Nama “Haman” tidak diketahui hingga dipecahkannya rahasia huruf hiroglif Mesir pada abad ke-19. Ketika hiroglif terpecahkan, diketahui bahwa Haman adalah seorang pembantu dekat Fir’aun, dan “pemimpin pekerja bangunan”. (Gambar di atas memperlihatkan para pekerja bangunan Mesir kuno). Hal teramat penting di sini adalah bahwa Haman disebut dalam Al-Qur’an sebagai orang yang mengarahkan pendirian bangunan atas perintah Fir’aun. Ini berarti bahwa keterangan yang tidak bisa diketahui oleh siapa pun di masa itu telah diberikan oleh Al-Qur’an!

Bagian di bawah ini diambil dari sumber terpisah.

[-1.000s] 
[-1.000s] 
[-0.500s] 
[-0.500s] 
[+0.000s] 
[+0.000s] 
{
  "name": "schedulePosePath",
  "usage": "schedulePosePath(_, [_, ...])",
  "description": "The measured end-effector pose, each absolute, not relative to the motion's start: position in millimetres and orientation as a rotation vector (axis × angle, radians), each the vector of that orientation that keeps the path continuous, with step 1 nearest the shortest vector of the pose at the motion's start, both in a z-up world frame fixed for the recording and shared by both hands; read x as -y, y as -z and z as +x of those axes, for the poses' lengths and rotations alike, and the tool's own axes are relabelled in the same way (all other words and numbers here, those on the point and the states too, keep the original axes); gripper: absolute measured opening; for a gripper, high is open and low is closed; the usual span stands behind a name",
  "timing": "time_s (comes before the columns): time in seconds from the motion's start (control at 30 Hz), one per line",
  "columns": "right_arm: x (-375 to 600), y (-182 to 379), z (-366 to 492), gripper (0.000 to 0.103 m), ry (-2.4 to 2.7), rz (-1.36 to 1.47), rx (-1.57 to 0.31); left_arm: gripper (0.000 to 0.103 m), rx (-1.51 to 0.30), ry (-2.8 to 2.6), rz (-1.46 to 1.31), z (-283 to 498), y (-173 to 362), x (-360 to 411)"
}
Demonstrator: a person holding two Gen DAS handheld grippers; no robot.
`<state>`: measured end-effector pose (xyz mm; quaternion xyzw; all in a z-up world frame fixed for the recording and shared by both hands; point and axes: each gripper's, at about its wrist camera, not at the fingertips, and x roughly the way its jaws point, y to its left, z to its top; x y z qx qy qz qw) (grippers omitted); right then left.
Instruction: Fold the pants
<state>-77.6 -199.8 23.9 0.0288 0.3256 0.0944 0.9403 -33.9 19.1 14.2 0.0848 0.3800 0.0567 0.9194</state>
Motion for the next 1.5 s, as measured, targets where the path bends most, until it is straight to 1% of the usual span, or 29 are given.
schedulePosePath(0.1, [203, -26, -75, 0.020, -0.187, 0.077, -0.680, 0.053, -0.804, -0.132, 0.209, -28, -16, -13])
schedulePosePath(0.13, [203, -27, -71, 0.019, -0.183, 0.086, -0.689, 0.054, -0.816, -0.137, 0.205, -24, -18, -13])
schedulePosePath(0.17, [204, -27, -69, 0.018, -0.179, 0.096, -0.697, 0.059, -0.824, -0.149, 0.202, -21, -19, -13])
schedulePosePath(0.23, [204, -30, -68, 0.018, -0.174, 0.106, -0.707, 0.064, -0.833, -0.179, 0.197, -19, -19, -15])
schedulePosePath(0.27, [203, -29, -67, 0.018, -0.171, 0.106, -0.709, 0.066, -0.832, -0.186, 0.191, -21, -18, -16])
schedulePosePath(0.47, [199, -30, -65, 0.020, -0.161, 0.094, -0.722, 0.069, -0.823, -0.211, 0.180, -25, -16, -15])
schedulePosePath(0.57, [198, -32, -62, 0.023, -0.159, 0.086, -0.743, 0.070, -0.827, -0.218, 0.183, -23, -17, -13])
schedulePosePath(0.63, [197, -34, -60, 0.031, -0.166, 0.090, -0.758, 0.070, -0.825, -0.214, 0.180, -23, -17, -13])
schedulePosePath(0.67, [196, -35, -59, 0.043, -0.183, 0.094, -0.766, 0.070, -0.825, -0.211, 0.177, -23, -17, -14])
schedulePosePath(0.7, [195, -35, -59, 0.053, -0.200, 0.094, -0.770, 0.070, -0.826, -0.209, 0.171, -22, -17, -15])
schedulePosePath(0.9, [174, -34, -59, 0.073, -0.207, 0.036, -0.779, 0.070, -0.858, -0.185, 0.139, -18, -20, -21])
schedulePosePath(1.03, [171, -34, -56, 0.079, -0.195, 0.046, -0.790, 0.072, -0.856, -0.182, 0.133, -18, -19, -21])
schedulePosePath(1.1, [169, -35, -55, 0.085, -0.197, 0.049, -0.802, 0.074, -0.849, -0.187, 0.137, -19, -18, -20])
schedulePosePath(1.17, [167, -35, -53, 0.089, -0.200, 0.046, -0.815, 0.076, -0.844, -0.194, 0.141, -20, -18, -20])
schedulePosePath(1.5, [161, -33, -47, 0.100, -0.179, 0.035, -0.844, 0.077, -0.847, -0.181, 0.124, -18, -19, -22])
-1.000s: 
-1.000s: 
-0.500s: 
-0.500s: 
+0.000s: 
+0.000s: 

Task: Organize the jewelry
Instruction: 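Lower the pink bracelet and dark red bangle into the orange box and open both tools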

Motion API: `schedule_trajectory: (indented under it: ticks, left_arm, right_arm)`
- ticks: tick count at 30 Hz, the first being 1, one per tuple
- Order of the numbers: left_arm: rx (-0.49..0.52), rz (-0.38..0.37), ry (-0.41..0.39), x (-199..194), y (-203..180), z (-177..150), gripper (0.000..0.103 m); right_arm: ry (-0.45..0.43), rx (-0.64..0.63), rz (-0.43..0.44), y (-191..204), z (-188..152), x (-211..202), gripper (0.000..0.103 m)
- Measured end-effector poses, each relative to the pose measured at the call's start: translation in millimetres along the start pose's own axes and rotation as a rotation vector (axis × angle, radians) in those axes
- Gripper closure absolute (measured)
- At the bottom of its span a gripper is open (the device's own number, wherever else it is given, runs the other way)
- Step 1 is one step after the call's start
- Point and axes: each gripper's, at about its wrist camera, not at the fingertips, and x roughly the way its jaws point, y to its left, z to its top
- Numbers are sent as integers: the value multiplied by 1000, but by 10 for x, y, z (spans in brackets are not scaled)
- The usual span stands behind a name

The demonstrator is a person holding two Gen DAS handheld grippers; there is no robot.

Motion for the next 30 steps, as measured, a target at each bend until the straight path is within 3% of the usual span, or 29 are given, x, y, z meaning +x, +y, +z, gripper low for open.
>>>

Mari kita lihat lebih dekat pada tulisan hiroglif yang diberikan oleh Wreszinski:


Baris ini terdiri dari tiga bagian.
Inilah tanda yang menunjukkan nama ‘HAMAN’, berarti “kepala pekerja tambang batu” (“chief of the stone-quarry workers”)

Dan berkata Fir’aun: “Hai pembesar kaumku, aku tidak mengetahui tuhan bagimu selain aku. Maka bakarlah hai Haman untukku tanah liat kemudian buatkanlah untukku bangunan yang tinggi supaya aku dapat naik melihat Tuhan Musa, dan sesungguhnya aku benar-benar yakin bahwa dia termasuk orang-orang pendusta”. (QS. Al Qashash [28]:38)

36. Dan berkatalah Fir’aun: “Hai Haman, buatkanlah bagiku sebuah bangunan yang tinggi supaya aku sampai ke pintu-pintu, 37. (yaitu) pintu-pintu langit, supaya aku dapat melihat Tuhan Musa dan sesungguhnya aku memandangnya seorang pendusta.” Demikianlah dijadikan Fir’aun memandang baik perbuatan yang buruk itu, dan dia dihalangi dari jalan (yang benar); dan tipu daya Fir’aun itu tidak lain hanyalah membawa kerugian. (QS. Al-Mu’min [40]:36-37)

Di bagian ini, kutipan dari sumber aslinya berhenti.